Since 1998, more than 1,700 people have been “poisoned” from eating pigs fed the drug, and ractopamine is banned from use in food animals in no less than 160 different countries due to its harmful health effects! Effective February 11, 2013, Russia issued a ban on US meat imports, slated to last until the US agrees to certify that the meat is ractopamine-free. At present, the US does not even test for the presence of this drug in meats sold. In animals, ractopamine is linked to reductions in reproductive function, increase of mastitis in dairy herds, and increased death and disability. It’s also known to affect the human cardiovascular system, and is thought to be responsible for hyperactivity, and may cause chromosomal abnormalities and behavioral changes.
Where it’s banned: 160 countries across Europe, Russia, mainland China and Republic of China (Taiwan)
If you live in the US and drink Mountain Dew and some other citrus-flavored sodas and sports drinks, then you are also getting a dose of a synthetic chemical called brominated vegetable oil (BVO), which was originally patented by chemical companies as a flame retardant.

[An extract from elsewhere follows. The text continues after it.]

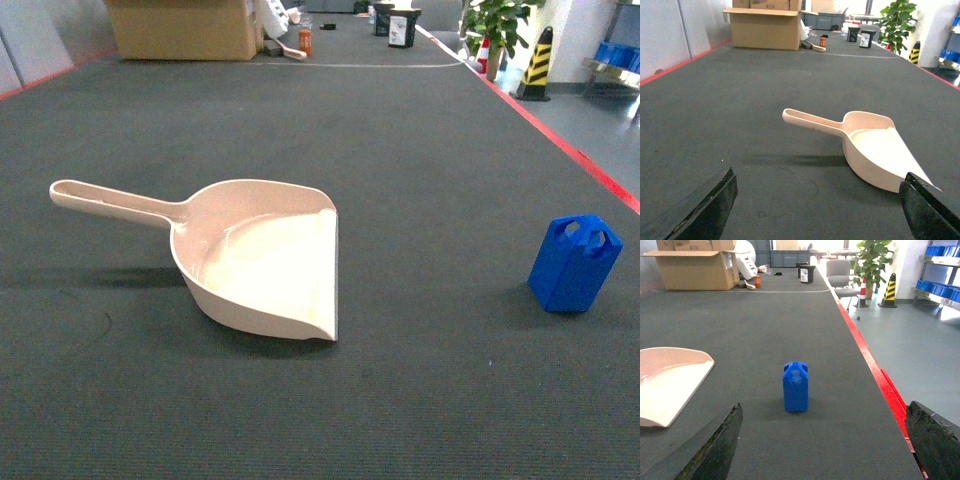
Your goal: Place part in tray to right shelf
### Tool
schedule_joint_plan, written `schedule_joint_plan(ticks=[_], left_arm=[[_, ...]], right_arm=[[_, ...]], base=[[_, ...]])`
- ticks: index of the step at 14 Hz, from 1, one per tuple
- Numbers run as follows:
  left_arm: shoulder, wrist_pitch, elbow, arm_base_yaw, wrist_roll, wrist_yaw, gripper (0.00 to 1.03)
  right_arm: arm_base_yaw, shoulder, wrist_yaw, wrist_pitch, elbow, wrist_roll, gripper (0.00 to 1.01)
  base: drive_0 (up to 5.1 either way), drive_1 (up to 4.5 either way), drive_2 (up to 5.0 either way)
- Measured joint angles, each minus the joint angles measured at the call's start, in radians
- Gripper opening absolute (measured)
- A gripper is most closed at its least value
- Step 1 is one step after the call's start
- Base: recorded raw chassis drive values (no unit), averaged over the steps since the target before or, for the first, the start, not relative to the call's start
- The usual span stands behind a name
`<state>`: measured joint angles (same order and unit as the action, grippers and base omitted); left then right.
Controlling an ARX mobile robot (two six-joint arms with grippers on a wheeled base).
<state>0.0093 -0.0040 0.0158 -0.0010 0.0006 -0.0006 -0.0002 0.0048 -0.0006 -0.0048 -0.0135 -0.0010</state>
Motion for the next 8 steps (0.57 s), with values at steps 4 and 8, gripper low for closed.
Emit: schedule_joint_plan(ticks=[4, 8], left_arm=[[0.0, 0.0, 0.0, 0.0, 0.0, 0.0, 0.98], [0.0, 0.0, 0.0, 0.0, 0.0, 0.0, 0.98]], right_arm=[[0.0, 0.0, 0.0, 0.0, 0.0, 0.0, 0.98], [0.0, 0.0, 0.0, 0.0, 0.0, 0.0, 0.98]], base=[[0.0, 0.0, 0.0], [0.0, 0.0, 0.0]])
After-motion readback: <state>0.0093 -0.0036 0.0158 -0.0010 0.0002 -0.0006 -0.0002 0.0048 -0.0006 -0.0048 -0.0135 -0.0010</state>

BVO has been shown to bioaccumulate in human tissue and breast milk, and animal studies have found it causes reproductive and behavioral problems in large doses. Bromine is a central nervous system depressant, and a common endocrine disruptor. It’s part of the halide family, a group of elements that includes fluorine, chlorine and iodine. When ingested, bromine competes for the same receptors that are used to capture iodine. This can lead to iodine deficiency, which can have a very detrimental impact on your health. Bromine toxicity can manifest as skin rashes, acne, loss of appetite, fatigue, and cardiac arrhythmias. According to the featured article:
“The FDA has flip-flopped on BVO’s safety originally classifying it as ‘generally recognized as safe’ but reversing that call now defining it as an ‘interim food additive’ a category reserved for possibly questionable substances used in food.”

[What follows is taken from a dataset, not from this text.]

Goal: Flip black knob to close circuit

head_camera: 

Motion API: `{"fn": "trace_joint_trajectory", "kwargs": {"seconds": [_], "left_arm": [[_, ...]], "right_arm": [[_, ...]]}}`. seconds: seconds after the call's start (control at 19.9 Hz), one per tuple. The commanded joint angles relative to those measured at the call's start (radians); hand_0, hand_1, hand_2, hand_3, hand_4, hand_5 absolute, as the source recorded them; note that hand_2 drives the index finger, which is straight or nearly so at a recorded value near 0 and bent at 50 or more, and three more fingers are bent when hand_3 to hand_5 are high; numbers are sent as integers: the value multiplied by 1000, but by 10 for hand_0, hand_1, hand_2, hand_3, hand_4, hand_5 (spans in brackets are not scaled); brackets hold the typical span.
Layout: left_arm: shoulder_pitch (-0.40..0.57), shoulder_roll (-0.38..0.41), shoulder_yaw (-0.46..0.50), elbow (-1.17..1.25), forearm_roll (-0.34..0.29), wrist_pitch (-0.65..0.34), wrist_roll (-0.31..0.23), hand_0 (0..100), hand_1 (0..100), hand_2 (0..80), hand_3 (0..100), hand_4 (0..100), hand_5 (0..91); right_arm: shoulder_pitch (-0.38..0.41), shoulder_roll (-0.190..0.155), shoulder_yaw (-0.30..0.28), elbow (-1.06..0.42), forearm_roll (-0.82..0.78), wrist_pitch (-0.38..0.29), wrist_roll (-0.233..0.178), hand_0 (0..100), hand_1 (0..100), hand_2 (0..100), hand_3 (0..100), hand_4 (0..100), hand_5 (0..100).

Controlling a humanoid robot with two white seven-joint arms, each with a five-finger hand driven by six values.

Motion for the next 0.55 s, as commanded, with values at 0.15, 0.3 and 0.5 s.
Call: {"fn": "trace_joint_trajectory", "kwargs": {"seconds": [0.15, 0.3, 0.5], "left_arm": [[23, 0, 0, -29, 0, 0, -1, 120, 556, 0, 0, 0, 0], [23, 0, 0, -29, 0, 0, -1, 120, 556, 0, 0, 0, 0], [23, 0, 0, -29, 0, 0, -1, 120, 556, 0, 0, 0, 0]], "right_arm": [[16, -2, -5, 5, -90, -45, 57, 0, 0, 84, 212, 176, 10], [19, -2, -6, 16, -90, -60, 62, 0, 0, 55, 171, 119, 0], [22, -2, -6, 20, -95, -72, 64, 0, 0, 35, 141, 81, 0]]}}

Where it’s banned: Europe and Japan
More than 3,000 food additives — preservatives, flavorings, colors and other ingredients — are added to US foods, including infant foods and foods targeted to young children. Meanwhile, many of these are banned in other countries, based on research showing toxicity and hazardous health effects, especially with respect to adverse effects on children’s behavior. For example, as reported in the featured article:
“Boxed Mac & Cheese, cheddar flavored crackers, Jell-O and many kids’ cereals contain red 40, yellow 5, yellow 6 and/or blue 2, the most popularly-used dyes in the United States. Research has shown this rainbow of additives can cause behavioral problems as well as cancer, birth defects and other health problems in laboratory animals. Red 40 and yellow 6 are also suspected of causing an allergy-like hypersensitivity reaction in children. The Center for Science in the Public Interest reports that some dyes are also “contaminated with known carcinogens.”
In countries where these food colors and dyes are banned, food companies like Kraft employ natural colorants instead, such as paprika extract, beetroot, and annatto. The food blogger and activist Vani Hari, better known as “Food Babe,” recently launched a Change.org petition2 asking Kraft to remove artificial dyes from American Mac & Cheese to protect American children from the well-known dangers of these dyes.
Where it’s banned: Norway and Austria. In 2009, the British government advised companies to stop using food dyes by the end of that year. The European Union also requires a warning notice on most foods containing dyes.